I did see that on ZITE an ipad magazine that it had an article about Q1 profits for Nikon being either 5% or 5 million lower than what they had hoped for. It didn't have a break down per model but something isn't selling how they had hoped.


----------



## Britman (Aug 9, 2012)

EvillEmperor said:


> I really don't see how you could make a full frame "starter" camera. Remove AF adjustments? Instead of releasing a new camera, why not just sell the 5D MK II for cheap?



Have to agree, the tooling are already in place, perhaps just update the AF?


----------



## dstppy (Aug 10, 2012)

Daniel Flather said:


> dstppy said:
> 
> 
> > I agree; there's so many GOOD cameras out there that, as long as you're trying, you can take great pictures.
> ...


Yet basic novices have not. Thanks for taking it out of context 

"Yes, but" implies that you disagree with my post . . . so you think a new camera will make new, better pictures emerge, no?

Disclaimer: English is my first language.


----------



## jcs16 (Aug 10, 2012)

So it's going to be d600 vs 6d by christmas, battle of budget full frame  gonna be interesting for all of us


----------



## preppyak (Aug 10, 2012)

Britman said:


> EvillEmperor said:
> 
> 
> > I really don't see how you could make a full frame "starter" camera. Remove AF adjustments? Instead of releasing a new camera, why not just sell the 5D MK II for cheap?
> ...


Thing is, there is a point of diminishing returns there. Canon set up the 5dII to retail at $2700 originally, and then dropped it to $2499 for a while. Now its basically going for $2000 every place, what price would they have to drop it to to compete with a D600? If that price is $1750 or $1500, you have to imagine there is a point where the margins get so thin that they aren't making money. Plus, there's the theory of "newer is better" in the camera world. A 5-yr old design competing with Nikon's newest is not the way to snag new customers.

Plus, if the change the body to more plastic, it can make it cheaper. Likewise, making use of the 5dIII or 1dX sensor condenses that part of production. Right now, they have to actually produce 5dIIs as none of their current line uses any of its features. A frankenstein of current pieces is probably more cost effective.
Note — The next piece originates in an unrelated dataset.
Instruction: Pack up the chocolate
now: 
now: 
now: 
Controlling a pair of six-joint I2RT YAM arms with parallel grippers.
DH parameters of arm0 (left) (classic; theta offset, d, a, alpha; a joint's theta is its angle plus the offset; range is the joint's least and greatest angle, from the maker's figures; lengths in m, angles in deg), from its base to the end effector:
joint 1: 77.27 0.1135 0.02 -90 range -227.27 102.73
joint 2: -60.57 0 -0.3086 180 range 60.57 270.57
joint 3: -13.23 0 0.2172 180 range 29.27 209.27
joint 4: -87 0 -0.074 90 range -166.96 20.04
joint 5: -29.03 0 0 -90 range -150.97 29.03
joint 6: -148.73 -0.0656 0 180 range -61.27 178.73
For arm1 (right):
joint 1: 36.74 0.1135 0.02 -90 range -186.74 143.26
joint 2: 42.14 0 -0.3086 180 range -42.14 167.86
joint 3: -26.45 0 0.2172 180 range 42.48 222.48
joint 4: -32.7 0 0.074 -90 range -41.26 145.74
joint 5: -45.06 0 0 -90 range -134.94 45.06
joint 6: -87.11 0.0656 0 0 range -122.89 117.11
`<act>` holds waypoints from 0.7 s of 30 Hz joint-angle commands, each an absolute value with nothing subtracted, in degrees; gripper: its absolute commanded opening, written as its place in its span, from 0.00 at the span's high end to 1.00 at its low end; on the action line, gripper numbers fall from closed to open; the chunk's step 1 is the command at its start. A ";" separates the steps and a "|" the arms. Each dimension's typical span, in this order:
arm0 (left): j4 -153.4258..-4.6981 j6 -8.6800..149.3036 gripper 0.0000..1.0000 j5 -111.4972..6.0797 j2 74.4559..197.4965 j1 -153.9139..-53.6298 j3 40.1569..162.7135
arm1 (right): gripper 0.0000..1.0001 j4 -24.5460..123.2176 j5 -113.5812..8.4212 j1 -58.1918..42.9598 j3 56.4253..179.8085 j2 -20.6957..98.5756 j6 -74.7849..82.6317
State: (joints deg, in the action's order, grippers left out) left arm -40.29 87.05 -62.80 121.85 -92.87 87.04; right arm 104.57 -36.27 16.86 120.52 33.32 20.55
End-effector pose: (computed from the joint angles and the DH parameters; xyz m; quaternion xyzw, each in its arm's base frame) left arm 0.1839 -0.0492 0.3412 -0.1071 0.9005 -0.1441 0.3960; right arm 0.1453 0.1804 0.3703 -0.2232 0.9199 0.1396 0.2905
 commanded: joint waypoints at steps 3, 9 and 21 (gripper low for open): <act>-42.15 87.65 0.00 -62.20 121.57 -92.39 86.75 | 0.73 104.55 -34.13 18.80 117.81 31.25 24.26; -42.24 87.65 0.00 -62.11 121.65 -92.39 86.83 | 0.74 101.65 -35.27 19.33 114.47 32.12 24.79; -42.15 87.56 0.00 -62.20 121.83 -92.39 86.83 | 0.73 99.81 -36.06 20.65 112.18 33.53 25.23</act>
Basically, they can't sell the 5dII at $2000 for the next 3 years...but a 6D they probably could, even if its only the minor upgrades mentioned


----------



## EOBeav (Aug 10, 2012)

Folks, if it's a 22M FF at ~2kUSD, you might want to be careful. They're going to have cut some corners somewhere, and you'll be wishing you'd bought the 5DmkII for essentially the same price. Get it while you can.


----------



## Marine03 (Aug 10, 2012)

I agree disagree with those who say why does Canon not just keep selling a 5 year old body? Because would you buy a 5 year old BMW when Mercedes is selling new cars for the same price? Sure both are nice cars, but there have been improvements over the last 5 years. I could almost promise that the 6D will be better than a 5D2 in every way. Better AF, Better metering, Sensor improvements maybe?, Better LCD, Faster FPS hopefully. Pop up flash.


----------



## dlleno (Aug 10, 2012)

RC said:


> unfocused said:
> 
> 
> > ...
> ...



nice. what attracts me to the 5D3 is the fps and AF system, as the FF solution. But if your FF needs do not include action, then 6D. 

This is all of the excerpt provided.